イスラエル・パレスチナ問題

11/7にパレスチナ自治区・ガザ地区を実効支配するイスラム原理主義組織ハマスが、突然イスラエル領内にロケット弾を発射、戦闘員が領内に侵入し市民を殺害するとともに外国人を含む100人以上を人質としてガザ地区へ連行した。イスラエル側はこの戦闘行為をハマスによるテロ行為と位置づけ、報復としてハマスのせん滅を宣言、ガザ地区の空爆に加え地上部隊をガザ中心部へと侵攻させた。これまでの犠牲者は双方で1万人を超え、今後さらに事態が悪化することが懸念される。ここで改めて歴史をもとに衝突の背景を整理してみる。

歴史…この地は旧約聖書では約束の地として神がユダヤ人に与えたとされる。ユダヤ人は紀元前10世紀頃から王国を築いていたが、紀元1世紀にこの地をローマ帝国に征服され、そのほとんどは世界中に離散した。今も残る嘆きの壁は破壊された神殿の一部。一方、キリストが十字架にかけられたのもエルサレム(ゴルゴダの丘)であり、キリスト教の聖地として2世紀以降キリスト教巡礼者が増加した。その後7世紀にはイスラム王朝の支配下となり、ムハンマドが夜の天国の旅に出た地としてイスラム教の巡礼地とされ、結果3つの宗教の聖地となった。16世紀以降はアラブ人によるオスマン帝国がこの地を支配したが、世界中に離散したユダヤ人は約束の地としてこの地域に集まり、アラブ人と共に暮らしていた。1914年に勃発した第1次大戦では、英国は敵対する独に協力するオスマン帝国の崩壊を狙いアラブ人に接近、見返りとしてアラブ国家建設を密約した。一方で英国はオスマン帝国領土を戦後にフランスと分割支配する協定を締結。さらに戦費調達のためロスチャイルド家と戦後にユダヤ人国家建設を約束した。これが有名な3枚舌外交と呼ばれるもので、英国は結局フランスとの協定を優先した。その後第2次大戦ではナチス迫害を逃れたユダヤ人流入が急増、国際連盟は1947年にパレスチナ分割によるユダヤ人への割当て案を可決、翌1948年にイスラエルが建国された。アラブ諸国は国連決議に反発、その後イスラエルへの侵攻を繰り返すも、イスラエルは西側諸国の支援を受け軍事大国化した。  

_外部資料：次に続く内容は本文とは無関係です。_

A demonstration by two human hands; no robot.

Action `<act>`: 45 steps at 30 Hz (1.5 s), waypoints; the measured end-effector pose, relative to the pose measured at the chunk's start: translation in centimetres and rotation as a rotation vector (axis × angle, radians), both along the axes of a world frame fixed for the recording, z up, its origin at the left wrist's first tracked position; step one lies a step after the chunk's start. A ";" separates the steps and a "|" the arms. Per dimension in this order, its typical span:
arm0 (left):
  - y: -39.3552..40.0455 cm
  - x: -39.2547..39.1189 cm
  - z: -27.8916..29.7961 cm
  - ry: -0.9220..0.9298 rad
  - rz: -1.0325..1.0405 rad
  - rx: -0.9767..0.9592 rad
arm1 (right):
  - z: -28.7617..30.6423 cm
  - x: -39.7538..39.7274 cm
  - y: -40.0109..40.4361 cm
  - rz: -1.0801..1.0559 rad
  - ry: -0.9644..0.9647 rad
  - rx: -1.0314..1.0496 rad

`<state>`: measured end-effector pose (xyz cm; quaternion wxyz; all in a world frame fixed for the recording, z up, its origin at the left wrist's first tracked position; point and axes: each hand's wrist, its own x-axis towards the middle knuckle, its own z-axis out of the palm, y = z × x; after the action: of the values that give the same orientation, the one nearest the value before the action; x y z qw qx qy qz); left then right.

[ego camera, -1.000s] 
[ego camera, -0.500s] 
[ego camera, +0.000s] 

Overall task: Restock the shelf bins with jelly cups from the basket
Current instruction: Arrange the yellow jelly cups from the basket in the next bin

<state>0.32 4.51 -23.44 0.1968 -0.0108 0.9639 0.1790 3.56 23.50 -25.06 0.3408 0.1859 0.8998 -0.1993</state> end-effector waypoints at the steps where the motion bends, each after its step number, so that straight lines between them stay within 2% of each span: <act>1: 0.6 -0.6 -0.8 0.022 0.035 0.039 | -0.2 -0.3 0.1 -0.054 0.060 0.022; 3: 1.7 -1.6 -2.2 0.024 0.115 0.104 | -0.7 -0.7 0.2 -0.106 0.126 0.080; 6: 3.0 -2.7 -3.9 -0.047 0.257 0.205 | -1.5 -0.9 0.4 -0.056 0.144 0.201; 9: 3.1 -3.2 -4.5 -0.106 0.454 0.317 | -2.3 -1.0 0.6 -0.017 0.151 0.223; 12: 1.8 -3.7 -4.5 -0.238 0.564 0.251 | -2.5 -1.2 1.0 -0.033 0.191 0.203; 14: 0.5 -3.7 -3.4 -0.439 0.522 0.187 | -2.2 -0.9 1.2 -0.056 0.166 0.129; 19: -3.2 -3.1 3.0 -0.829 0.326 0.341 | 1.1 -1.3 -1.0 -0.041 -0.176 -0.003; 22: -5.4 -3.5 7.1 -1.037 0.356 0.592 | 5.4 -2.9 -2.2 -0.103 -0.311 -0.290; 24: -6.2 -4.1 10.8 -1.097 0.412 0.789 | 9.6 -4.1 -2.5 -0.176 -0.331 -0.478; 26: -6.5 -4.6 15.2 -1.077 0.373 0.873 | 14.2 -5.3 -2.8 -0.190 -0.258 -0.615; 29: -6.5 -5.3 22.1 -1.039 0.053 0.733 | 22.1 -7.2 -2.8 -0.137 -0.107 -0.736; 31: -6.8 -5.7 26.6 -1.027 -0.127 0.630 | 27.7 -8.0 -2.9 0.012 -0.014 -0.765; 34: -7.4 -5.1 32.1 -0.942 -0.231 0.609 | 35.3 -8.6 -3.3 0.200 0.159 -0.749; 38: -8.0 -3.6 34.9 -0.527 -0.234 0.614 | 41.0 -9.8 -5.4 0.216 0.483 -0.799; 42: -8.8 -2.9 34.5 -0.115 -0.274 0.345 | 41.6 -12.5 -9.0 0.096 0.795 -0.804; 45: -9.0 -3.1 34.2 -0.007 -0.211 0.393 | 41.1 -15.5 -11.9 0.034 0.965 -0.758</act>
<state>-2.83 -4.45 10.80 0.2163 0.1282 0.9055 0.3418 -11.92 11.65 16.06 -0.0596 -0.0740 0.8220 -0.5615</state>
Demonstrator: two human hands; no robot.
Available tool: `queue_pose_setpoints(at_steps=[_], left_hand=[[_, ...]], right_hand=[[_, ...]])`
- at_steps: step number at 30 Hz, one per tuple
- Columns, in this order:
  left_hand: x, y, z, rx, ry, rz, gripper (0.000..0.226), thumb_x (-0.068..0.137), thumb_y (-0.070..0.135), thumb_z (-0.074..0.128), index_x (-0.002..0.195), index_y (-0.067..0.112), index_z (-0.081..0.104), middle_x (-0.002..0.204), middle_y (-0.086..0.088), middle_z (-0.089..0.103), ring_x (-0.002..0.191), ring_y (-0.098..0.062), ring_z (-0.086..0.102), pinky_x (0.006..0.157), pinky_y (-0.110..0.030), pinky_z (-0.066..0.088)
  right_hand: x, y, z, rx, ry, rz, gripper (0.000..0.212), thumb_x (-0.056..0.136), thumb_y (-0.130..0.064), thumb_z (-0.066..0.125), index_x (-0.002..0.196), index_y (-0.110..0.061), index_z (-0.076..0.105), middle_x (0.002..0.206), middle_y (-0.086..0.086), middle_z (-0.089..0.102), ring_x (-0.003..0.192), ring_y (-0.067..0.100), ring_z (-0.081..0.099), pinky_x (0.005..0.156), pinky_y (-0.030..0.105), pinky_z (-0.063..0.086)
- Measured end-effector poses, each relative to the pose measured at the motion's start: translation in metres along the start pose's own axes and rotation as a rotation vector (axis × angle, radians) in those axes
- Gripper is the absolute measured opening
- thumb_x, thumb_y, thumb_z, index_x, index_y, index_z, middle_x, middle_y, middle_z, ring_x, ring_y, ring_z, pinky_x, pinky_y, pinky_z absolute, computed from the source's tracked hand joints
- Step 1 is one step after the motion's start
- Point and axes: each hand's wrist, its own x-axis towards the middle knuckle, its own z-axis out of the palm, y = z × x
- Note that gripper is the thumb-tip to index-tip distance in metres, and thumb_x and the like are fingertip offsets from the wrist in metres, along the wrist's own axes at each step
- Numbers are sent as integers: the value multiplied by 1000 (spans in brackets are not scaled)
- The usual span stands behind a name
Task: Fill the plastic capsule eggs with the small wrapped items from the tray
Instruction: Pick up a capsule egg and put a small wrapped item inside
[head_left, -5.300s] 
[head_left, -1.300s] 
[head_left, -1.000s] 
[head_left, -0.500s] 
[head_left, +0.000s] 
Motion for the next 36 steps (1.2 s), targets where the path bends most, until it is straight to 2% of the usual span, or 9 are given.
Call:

ハマスによる侵攻の背景…ハマスとはパレスチナ・ガザ地区を実効支配する武装組織。イスラエルの破壊とイスラム国家の樹立を目標に掲る。対イスラエルで一枚岩だったアラブ諸国も、近年経済や貿易を重視するようになり、UAEやバーレーン、エジプトなどは2020年にイスラエルと国交を正常化。さらにアラブのリーダー的存在であるサウジアラビアも国交正常化を目指す事態となり、ハマスは存在感の低下から軍事侵攻へと踏み切ったと思われる。ガザ地区は種子島ほどの広さに200万人が塀に囲まれて暮らす。物資や兵器の調達は困難を極め、包囲するイスラエルとの戦闘は無謀とも言える。したがってこの戦闘の最終目的は、アラブ諸国が再びイスラエルとの対決姿勢を強めることと見られる。特に長年にわたり米国と敵対する大国イランをこの紛争に巻き込めれば、ハマスの目的は達成となる。実際イランが支援するレバノンのイスラム教シーア派組織ヒズボラやイエメンの親イラン武装組織フーシは、母国とイランをハマスとの共闘へと駆り立てる。

今後…バイデン政権はイスラエル支援を表明、人道支援の観点から一時停戦を求めた国連安保理決議で拒否権を行使した。その後イスラエルに対し停戦を要請したが、ネタニヤフ政権は短時間の局所的な休止のみ受入れ停戦は拒否、米国の影響力は低下する。一方でイスラム諸国首脳による緊急会議がサウジアラビアで行われ、イスラエルの非難と併せ、即時停戦と継続した人道支援の実現を訴えた。今のところ落としどころは見えないが、今後、米国を含む西側諸国とイランを含むイスラム諸国の合意に基づく人道支援を軸とした長期的な停戦を実現、ウクライナ紛争を含め世界的に分断が進む中、これを貴重な契機として世界平和の基盤確立に繋がることを期待したい。